The news comes in the wake of another candidate, Royal Dutch Football Association president Michael van Praag, stepping down from the elections earlier Thursday. Van Praag threw his support behind another candidate in the race, FIFA vice president Prince Ali bin al-Hussein of Jordan.
It was reported by Dutch paper De Volkskrant that the former Portugal soccer great was expected to step aside in favor of Prince Ali as well. The latter now stands as the only opposition to current FIFA president Sepp Blatter, who is running for a fifth term.
In a statement Thursday, Figo bashed the electoral process, calling it "anything but an election" and explaining he "witnessed consecutive incidents, all over the world, that should shame anyone who desires soccer to be free, clean and democratic.
"I have seen with my own eyes federation presidents who, after one day comparing FIFA leaders to the devil, then go on stage and compare those same people with Jesus Christ. Nobody told me about this. I saw it with my own eyes.
The candidates were prevented from addressing federations at congresses while one of the candidates always gave speeches on his own from the rostrum. There has not been a single public debate about each candidate's proposals.

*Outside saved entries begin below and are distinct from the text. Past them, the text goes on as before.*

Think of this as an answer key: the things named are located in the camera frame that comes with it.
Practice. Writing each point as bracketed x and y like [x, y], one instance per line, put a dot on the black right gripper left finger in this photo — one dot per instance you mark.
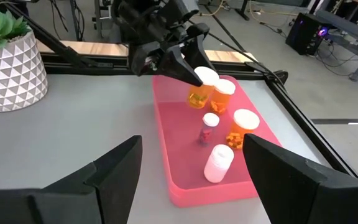
[73, 205]

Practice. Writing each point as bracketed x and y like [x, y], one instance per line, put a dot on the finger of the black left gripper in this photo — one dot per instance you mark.
[179, 67]
[197, 51]

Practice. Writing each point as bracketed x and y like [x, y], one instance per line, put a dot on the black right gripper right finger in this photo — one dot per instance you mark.
[306, 202]

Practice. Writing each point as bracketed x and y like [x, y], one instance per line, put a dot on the small orange pill bottle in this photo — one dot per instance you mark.
[221, 102]

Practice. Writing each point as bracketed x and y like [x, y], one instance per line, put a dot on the small clear bottle pink pills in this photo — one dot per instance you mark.
[210, 119]

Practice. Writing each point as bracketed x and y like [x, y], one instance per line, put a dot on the white opaque pill bottle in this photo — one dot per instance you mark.
[217, 165]

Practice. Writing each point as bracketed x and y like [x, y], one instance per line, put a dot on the pink translucent plastic bin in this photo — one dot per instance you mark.
[182, 140]

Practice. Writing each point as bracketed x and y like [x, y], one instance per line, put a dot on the grey table mat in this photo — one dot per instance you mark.
[89, 124]

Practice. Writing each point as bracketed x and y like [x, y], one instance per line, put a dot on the black computer with blue light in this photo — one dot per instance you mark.
[303, 34]

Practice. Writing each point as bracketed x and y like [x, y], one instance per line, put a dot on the green succulent in white pot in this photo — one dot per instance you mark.
[11, 77]

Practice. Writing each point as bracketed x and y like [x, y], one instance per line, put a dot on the grey metal bench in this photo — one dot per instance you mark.
[346, 29]

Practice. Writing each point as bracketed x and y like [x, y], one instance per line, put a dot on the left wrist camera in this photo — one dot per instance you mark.
[183, 7]

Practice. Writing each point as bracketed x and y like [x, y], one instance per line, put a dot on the black metal table frame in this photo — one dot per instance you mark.
[82, 68]

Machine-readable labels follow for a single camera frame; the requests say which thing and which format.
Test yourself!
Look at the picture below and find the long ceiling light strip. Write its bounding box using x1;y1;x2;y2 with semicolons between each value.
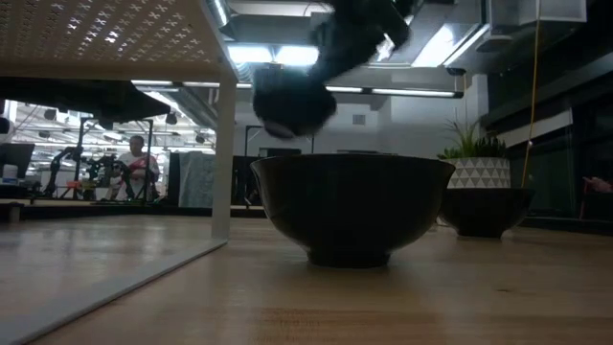
131;80;465;100

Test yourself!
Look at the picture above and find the potted plant in patterned pot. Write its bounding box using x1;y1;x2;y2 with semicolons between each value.
436;114;512;191

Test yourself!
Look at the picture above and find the grey cloth cover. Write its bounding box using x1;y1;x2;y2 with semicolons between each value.
177;150;216;208

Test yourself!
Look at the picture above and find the white perforated metal shelf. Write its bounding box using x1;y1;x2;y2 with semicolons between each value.
0;0;240;345

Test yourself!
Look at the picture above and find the person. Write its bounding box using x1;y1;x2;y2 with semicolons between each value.
112;134;162;200

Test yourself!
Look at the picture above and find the person's hand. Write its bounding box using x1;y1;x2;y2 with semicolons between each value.
581;175;613;194

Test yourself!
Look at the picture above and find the dark computer monitor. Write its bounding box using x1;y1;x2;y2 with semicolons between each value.
0;142;35;181

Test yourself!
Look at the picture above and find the yellow hanging cord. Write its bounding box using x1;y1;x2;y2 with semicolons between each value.
520;0;542;188

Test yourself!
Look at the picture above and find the black aluminium table frame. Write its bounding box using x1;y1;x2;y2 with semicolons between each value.
0;199;613;236

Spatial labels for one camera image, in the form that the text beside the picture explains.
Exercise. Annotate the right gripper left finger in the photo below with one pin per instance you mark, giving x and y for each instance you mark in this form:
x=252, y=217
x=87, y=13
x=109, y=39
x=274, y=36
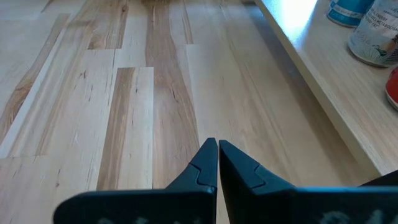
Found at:
x=140, y=208

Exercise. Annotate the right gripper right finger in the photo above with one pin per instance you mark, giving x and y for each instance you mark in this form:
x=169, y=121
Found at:
x=311, y=208

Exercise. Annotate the red Fanta strawberry soda can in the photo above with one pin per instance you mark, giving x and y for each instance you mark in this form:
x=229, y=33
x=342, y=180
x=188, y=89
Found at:
x=393, y=90

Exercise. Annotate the white Celsius energy drink can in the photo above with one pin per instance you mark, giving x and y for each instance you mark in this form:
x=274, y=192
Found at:
x=376, y=37

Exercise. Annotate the blue silver Red Bull can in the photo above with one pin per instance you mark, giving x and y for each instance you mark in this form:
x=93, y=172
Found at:
x=348, y=12

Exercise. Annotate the light wooden shelf board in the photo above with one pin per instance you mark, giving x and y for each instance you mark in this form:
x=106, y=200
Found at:
x=326, y=77

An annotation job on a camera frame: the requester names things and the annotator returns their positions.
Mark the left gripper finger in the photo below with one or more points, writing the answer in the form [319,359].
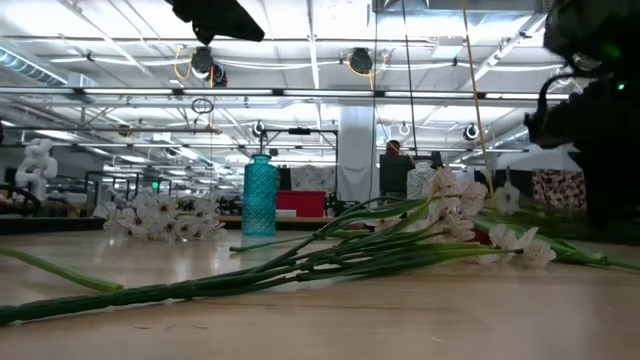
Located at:
[215,17]

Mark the white artificial flower spray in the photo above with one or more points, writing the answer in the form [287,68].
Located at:
[160,215]
[507,199]
[150,295]

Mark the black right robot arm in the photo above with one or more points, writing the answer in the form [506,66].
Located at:
[610,130]

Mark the clear textured glass vase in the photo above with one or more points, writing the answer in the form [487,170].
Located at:
[417,182]

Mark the teal textured glass vase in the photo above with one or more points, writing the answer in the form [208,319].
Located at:
[259,200]

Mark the red floral patterned cloth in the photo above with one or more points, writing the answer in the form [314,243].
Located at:
[557,190]

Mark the person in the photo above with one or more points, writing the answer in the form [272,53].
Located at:
[395,175]

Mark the white patterned sheet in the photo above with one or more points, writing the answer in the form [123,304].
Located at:
[312,179]

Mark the red box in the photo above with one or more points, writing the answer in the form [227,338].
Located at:
[300,204]

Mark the white humanoid robot figure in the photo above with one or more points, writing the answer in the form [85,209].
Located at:
[36,165]

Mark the black gantry frame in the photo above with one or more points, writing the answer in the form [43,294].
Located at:
[300,131]

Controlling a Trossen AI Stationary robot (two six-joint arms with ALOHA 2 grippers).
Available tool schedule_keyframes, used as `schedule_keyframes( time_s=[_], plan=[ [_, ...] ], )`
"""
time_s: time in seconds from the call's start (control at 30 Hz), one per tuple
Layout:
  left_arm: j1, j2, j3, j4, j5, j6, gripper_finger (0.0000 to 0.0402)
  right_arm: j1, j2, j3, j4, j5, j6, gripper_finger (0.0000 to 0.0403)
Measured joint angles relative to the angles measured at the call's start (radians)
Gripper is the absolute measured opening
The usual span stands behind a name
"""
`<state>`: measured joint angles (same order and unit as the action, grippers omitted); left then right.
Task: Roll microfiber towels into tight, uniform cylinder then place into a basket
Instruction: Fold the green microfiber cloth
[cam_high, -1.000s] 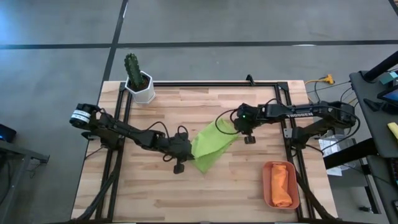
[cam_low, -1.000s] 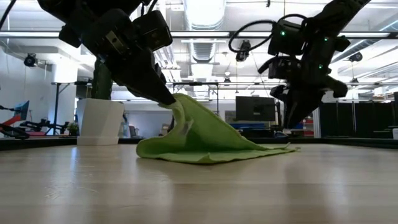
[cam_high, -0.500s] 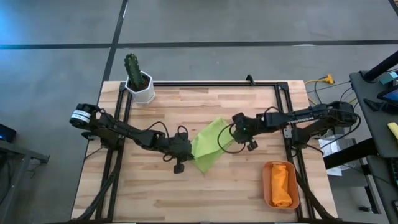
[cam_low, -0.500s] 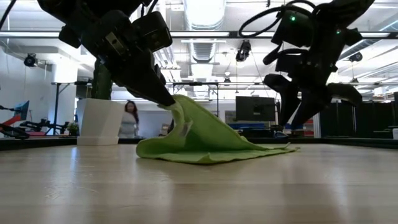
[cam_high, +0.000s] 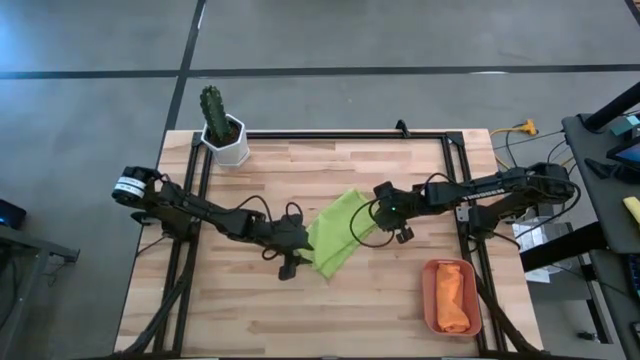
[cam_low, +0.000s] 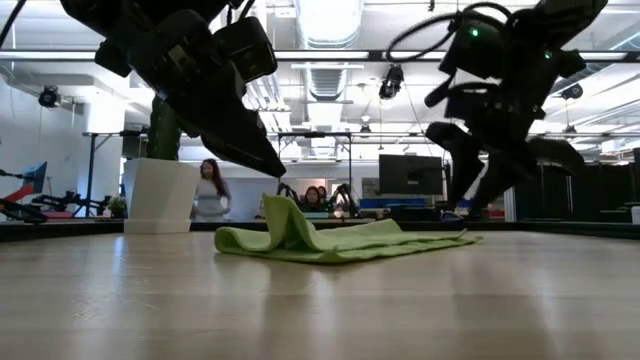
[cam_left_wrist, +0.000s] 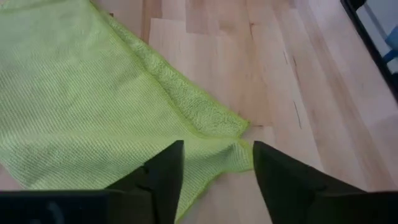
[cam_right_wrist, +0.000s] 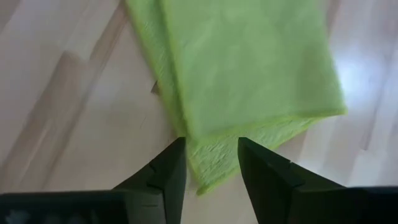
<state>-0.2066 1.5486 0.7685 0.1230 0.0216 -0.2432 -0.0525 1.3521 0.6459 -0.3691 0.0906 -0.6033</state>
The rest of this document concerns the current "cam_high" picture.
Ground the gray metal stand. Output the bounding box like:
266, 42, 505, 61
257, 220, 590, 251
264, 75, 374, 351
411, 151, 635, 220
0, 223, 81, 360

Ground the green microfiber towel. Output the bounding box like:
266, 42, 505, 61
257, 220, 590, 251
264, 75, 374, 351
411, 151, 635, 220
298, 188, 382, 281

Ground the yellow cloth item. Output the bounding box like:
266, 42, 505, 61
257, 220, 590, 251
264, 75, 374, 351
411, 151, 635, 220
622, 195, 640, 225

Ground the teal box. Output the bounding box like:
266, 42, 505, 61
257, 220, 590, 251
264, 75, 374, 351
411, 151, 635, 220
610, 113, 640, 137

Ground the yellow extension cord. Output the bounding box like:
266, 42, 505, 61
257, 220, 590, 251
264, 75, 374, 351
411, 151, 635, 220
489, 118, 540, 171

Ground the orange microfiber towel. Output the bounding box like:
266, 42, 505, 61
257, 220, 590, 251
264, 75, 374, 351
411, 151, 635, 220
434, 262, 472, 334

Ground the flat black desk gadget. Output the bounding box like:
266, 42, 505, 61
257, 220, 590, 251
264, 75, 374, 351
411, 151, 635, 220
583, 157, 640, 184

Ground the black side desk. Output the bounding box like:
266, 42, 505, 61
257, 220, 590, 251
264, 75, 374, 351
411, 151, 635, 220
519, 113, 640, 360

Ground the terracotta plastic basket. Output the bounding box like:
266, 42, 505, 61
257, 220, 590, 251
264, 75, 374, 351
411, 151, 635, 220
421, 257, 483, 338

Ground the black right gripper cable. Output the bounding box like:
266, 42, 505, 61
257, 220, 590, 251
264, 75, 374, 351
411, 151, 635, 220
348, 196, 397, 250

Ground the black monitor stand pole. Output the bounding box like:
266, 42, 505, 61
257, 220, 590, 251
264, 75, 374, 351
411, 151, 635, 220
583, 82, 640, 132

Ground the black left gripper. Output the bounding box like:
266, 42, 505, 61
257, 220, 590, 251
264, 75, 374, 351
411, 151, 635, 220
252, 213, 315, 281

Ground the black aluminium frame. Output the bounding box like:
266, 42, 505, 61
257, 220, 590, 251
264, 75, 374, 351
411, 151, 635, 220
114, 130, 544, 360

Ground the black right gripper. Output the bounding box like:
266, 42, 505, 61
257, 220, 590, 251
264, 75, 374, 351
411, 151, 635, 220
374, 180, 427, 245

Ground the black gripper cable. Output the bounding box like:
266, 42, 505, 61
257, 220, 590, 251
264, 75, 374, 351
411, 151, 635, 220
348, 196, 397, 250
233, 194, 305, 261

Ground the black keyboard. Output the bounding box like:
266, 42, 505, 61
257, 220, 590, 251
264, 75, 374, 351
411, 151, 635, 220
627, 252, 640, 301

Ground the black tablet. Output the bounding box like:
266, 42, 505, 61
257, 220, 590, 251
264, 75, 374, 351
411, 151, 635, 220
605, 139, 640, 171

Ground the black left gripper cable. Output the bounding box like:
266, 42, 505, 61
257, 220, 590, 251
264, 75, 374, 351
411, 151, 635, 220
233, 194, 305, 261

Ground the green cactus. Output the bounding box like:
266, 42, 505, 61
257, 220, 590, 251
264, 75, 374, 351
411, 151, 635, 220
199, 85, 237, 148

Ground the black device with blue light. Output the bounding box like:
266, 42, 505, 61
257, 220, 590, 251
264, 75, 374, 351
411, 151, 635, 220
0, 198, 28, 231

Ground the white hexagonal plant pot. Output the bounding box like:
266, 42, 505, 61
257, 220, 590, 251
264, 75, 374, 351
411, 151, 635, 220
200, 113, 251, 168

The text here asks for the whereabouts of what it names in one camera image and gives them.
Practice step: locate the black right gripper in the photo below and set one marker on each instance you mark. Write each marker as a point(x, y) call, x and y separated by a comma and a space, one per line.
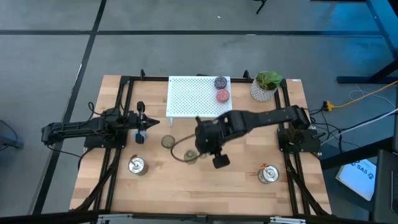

Does anyone think it's normal that an election for one of the most relevant organizations on the planet can go ahead without a public debate? Does anyone think it's normal that one of the candidates doesn't even bother to present an election manifesto that can be voted on May 29? Shouldn't it be mandatory to present such a manifesto so that federation presidents know what they're voting for?"
"This (election) process is a plebiscite for the delivery of absolute power to one man," Figo wrote, "something I refuse to go along with."
You can read his full statement here.
The election is set for May 29 in Zurich, when the 209 national federations will place their votes. A two-thirds majority is required in the first round of voting to win the election. If that fails, then a simple majority is required.
FIFA has been widely criticized for corruption, most prominently during the most recent World Cup bidding process. Russia and Qatar, who won the bidding for the 2018 and '22 World Cups, were accused of buying votes to secure a winning bid, but a FIFA investigation cleared both bids of any serious wrongdoing.